Using Kafka Streams for network analysis part 1

Introduction

In the following series of articles, I want to explore the use of streaming engines for network analyses. For that end, I decided to use Kafka Streams for its simplicity. It doesn't require the setup of clusters, complex configurations,...It is a matter of including kafka streaming jar dependency in your application and you are ready to go. When load increases just spawn another instance of your application.

Where this small toy project will lead me is unknown.

Note that,  there are already some heavy weight projects such as Metron which use streaming engines which enables us to similar analyses. Other projects of the same kind, not using streaming platforms,  are  Bro , YAF or Moloch.

Traditionally, protocol state handling and packet reassembly are performed by monolithic blocks of code written usually in "C/C++", sometimes in Go. We find it for example in Operating Systems, or applications such as Wireshark, Tcpdump, or PacketBeat 

After that initial packet capture and parsing is done, a packet summary is forwarded to some framework for indexing, analysis,...

One of the drawbacks of sending only packet summaries, is that low level analyses is not possible anymore further down the line.

Below a diagram of the setup I am going to experiment with.

Setup

The Network probe

The network probe implemented is very simple. It is written in C++/C and uses the standard pcap library for packet capture and librdkafka for transmitting record on Kafka for further processing.

The probe itself is single threaded. The librdkafka, however, uses multiple threads internally.

We use the standard network 5 Tuple: source & destination IP address, protocol, source & destination port as the Kafka key for the configured topic. By using the network 5 Tuple as key, we guarantee that packets belonging to the same stream are handled by the same Kafka consumers down the line.
We need also to arrange the 5 tuple is such a way that both directions of the same stream have the same key.

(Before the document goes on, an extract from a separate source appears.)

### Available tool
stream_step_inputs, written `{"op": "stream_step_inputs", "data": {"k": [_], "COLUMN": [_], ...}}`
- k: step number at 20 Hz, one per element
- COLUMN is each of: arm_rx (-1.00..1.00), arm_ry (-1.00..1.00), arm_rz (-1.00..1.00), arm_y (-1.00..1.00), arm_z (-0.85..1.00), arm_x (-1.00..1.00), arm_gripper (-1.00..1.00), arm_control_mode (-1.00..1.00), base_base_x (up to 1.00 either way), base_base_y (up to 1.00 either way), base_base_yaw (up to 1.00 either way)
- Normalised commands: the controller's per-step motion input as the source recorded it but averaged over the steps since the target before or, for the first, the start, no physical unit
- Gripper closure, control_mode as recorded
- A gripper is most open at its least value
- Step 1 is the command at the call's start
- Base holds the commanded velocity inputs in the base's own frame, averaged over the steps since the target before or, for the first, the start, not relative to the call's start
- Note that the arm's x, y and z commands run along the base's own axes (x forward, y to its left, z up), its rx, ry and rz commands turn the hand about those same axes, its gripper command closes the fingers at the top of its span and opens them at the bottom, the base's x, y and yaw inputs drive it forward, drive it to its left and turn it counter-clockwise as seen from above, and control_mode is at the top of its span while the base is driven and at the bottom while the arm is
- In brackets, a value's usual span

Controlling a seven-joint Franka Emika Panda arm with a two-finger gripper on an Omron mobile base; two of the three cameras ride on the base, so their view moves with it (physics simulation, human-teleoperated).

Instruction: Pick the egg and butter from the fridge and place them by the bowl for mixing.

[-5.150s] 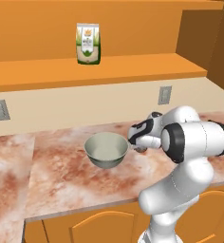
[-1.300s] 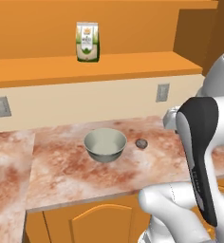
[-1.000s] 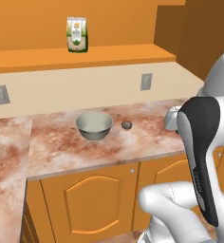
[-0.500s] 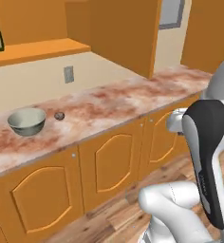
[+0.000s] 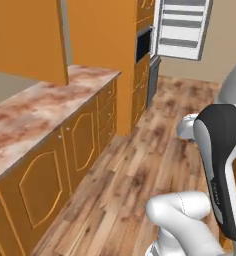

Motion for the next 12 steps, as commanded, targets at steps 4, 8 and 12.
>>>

In this toy network probe, only basic Ethernet II packet parsing was implemented, no 802.1q vlans, and others were implemented.

Modern cards Ethernet cards offload the CPU by automatically reassembling TCP segments. Artificial large packets are received by the network driver and all layers above.

In order to capture the TCP/UDP packets as they are received by the network card, you need to disable the network cards generic receive offload if present at all (sometimes also LRO, TRO,...)
On Linux you can do that with 

sudo ethtool ethX -K gro off

For high performance SW based probes, frameworks such as DPDK, PF_RING, NETMAP are recommended.

Streaming part

In this article, I decided to use Kafka Streams but any other Streaming platform would have been equally valid.

The first step is to ingest the Kafka records produced by the network probes discussed here above.

The binary encoded Kafka Key/Value records produced by the network probes, are deserialized to Net5Tuple POJO's as the key and a ByteArray for the value.

1	final KStream<Net5Tuple, byte []> packetStream = builder.stream(net5TupleSerde, byteArraySerde, "packets");

We configure the default Serializers/Deserializers as follows:

1 2	streamsConfiguration.put(StreamsConfig.DEFAULT_KEY_SERDE_CLASS_CONFIG, net5TupleSerde.getClass().getName()); streamsConfiguration.put(StreamsConfig.DEFAULT_VALUE_SERDE_CLASS_CONFIG, Serdes.ByteArray().getClass().getName());

The Net5Tuple class uses NIO's ByteBuffers to map the binary fields into their Java counterparts. NIO uses by default Big Endian(network order) ordering, which is the ordering used to encode IP addresses and ports.

From that point on, we can start using Streaming primitives to perform packet reassembly and decoding, collect statistics and perform analyses.

Examples

I will show here 2 small examples of what can be done. More complex examples such as TCP packet reassembly, http decoding will be handled in future articles.

Packet statistics

Here we print on the console packet statistics per stream. Note: this bare meaning only in the case of TCP and UDP.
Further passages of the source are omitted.